Updated

Hackers have posted the email addresses and passwords of more than eight million Gamigo users online -- meaning anyone who commonly reuses the same password could face a serious breach of security.

The leak was detected by data security service PwnedList, which alerts people if their information has been compromised. Site founder Steve Thomas told Forbes that the incident was a tremendous concern.

“It’s the largest leak I’ve ever actually seen,” Thomas told the site. “When this breach originally happened, the data wasn’t released, so it wasn’t a big concern.
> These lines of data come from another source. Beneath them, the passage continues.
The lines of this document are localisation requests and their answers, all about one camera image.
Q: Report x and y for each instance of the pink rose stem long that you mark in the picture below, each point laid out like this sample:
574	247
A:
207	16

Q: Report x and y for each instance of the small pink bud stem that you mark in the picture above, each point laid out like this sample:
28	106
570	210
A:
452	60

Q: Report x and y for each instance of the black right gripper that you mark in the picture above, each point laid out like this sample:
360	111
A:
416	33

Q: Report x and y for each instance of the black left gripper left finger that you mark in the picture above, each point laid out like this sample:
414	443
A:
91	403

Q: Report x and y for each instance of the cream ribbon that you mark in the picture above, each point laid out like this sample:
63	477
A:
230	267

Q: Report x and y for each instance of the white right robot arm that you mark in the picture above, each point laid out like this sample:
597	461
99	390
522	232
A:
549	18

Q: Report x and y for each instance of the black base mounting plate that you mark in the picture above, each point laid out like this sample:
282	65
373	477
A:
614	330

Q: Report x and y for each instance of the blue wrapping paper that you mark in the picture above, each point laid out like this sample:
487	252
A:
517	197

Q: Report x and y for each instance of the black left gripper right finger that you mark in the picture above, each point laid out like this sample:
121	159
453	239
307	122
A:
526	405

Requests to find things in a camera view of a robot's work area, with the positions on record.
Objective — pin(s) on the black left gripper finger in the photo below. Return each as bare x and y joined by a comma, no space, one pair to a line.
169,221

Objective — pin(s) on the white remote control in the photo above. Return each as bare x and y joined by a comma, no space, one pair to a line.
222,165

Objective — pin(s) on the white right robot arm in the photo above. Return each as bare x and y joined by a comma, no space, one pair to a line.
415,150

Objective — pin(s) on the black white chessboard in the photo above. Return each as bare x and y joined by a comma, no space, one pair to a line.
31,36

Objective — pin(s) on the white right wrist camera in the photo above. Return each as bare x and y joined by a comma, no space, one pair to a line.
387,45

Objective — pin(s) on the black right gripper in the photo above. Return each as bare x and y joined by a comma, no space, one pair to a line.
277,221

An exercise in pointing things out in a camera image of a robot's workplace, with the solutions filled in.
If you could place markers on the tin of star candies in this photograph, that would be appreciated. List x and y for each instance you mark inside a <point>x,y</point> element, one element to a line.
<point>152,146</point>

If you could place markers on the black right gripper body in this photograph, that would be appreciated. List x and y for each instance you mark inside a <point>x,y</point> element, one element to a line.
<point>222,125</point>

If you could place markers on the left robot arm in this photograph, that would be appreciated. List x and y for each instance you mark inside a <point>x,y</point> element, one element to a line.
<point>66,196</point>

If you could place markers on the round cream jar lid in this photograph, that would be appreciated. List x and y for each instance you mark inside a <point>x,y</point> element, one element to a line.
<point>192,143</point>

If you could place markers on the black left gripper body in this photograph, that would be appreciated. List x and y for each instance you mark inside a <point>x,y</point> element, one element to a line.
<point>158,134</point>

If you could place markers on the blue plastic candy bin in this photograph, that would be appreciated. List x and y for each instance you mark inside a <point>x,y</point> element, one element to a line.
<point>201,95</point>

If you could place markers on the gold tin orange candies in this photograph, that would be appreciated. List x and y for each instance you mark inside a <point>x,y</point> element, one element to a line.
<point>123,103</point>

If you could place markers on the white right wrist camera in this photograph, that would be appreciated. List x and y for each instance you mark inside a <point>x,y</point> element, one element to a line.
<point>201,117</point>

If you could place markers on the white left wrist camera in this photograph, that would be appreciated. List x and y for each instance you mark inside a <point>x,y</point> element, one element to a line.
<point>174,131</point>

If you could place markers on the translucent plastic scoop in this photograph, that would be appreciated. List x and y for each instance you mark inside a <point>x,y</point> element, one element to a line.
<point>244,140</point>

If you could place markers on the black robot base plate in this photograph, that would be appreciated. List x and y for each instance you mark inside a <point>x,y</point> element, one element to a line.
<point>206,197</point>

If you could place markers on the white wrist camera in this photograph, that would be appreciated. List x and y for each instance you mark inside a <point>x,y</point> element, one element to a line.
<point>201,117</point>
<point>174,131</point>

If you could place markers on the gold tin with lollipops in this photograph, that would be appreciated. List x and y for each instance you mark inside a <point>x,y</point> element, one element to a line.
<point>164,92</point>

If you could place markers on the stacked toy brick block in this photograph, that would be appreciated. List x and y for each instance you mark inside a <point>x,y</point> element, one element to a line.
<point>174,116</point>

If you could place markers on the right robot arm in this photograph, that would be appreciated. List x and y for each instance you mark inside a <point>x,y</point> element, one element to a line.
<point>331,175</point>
Now eight million email addresses and passwords have been online, live data for any hacker to see.”

[pullquote]

While 8.24 million user names and passwords represents a tremendous compromise of Gamigo’s security, it’s far from the biggest such hack, explained Ron Gula, CEO and CTO of Tenable Network Security.

More On This...

“To put this in context, the Sony Playstation breach was much larger with 77 million email accounts and other personal data stolen,” Gula told FoxNews.com. “The Steam gaming service also lost 35 million records,” he added.
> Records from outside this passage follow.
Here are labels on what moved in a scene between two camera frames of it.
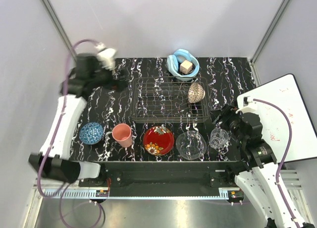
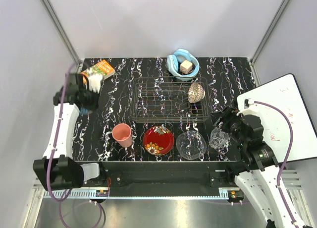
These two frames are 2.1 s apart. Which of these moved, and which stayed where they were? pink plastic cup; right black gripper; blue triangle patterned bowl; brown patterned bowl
Moved: blue triangle patterned bowl
Stayed: pink plastic cup; right black gripper; brown patterned bowl
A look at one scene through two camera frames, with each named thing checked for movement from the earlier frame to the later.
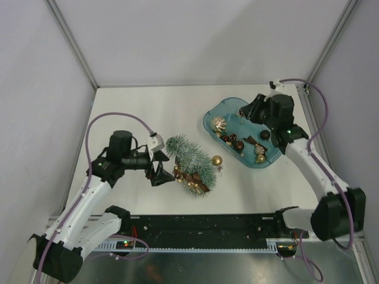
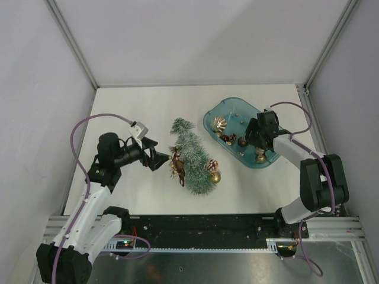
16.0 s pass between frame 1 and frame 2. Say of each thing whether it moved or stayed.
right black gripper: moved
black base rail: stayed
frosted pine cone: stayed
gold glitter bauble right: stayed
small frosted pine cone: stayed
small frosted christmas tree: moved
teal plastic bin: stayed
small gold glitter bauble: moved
Still, the data breach represents the largest such incident this year, topping the more than 6 million e-mail addresses stolen from LinkedIn in June and far outstripping the 450,000 passwords taken two weeks ago from Yahoo.

Theft of email addresses and passwords is step one down a path to identity theft, Gula explained.
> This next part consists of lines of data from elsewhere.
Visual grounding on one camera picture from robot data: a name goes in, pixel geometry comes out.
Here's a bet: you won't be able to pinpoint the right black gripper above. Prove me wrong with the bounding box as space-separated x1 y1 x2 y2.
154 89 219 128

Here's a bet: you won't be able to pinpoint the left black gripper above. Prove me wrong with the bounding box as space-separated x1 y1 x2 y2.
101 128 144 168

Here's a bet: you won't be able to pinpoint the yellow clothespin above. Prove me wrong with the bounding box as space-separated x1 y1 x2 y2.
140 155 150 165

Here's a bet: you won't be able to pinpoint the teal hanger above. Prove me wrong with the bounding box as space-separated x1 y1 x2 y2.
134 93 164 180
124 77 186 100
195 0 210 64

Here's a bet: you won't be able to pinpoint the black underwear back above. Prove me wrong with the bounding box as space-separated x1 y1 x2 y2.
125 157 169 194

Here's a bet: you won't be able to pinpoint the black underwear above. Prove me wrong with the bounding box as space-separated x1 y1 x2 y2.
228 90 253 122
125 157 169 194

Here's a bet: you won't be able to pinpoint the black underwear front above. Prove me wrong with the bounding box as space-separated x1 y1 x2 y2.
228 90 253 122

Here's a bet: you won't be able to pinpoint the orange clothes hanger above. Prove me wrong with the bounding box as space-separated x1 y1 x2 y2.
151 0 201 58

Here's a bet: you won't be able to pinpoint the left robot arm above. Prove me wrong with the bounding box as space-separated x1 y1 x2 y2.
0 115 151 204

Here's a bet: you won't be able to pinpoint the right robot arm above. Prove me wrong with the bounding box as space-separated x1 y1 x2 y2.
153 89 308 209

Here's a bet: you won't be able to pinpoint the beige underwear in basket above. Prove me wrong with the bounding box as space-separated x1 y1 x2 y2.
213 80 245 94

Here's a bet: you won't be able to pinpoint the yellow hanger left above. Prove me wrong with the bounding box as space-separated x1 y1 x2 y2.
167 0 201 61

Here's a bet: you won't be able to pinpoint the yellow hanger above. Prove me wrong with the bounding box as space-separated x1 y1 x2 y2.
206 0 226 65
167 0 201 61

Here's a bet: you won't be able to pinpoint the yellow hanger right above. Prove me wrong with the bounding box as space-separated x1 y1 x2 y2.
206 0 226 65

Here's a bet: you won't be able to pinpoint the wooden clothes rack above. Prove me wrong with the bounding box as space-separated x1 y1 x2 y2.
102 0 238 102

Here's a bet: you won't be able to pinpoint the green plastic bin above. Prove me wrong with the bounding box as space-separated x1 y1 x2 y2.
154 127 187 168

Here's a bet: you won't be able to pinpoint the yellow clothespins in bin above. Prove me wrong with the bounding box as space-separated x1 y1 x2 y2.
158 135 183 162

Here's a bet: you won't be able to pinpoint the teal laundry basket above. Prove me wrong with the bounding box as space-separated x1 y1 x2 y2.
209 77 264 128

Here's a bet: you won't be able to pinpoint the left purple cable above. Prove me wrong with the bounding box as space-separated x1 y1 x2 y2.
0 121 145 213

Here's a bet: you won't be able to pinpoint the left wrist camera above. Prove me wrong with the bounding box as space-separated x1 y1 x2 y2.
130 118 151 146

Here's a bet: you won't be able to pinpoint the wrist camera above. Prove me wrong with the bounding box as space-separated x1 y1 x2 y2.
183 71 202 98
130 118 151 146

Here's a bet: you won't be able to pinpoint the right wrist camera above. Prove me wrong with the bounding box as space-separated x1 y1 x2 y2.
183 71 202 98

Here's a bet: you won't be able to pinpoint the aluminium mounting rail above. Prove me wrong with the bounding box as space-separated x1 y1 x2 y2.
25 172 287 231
“Hackers that steal large numbers of emails and passwords are using the data for many things including identity theft, theft of money through online banking and access to a person's credit card.”

To make it harder for cybercrooks to scam you, avoid using the same password at these online sites as you do for banking and e-commerce activities, he said. For an added degree of security, pad out your digital identity with a few extra email addresses.

“Paranoid users leverage different email accounts for different services, which makes it harder for an attacker to target them. Ultra paranoid users have separate computers (or iPads) for doing online banking as they do for general Internet and gaming usage,” Gula told FoxNews.com.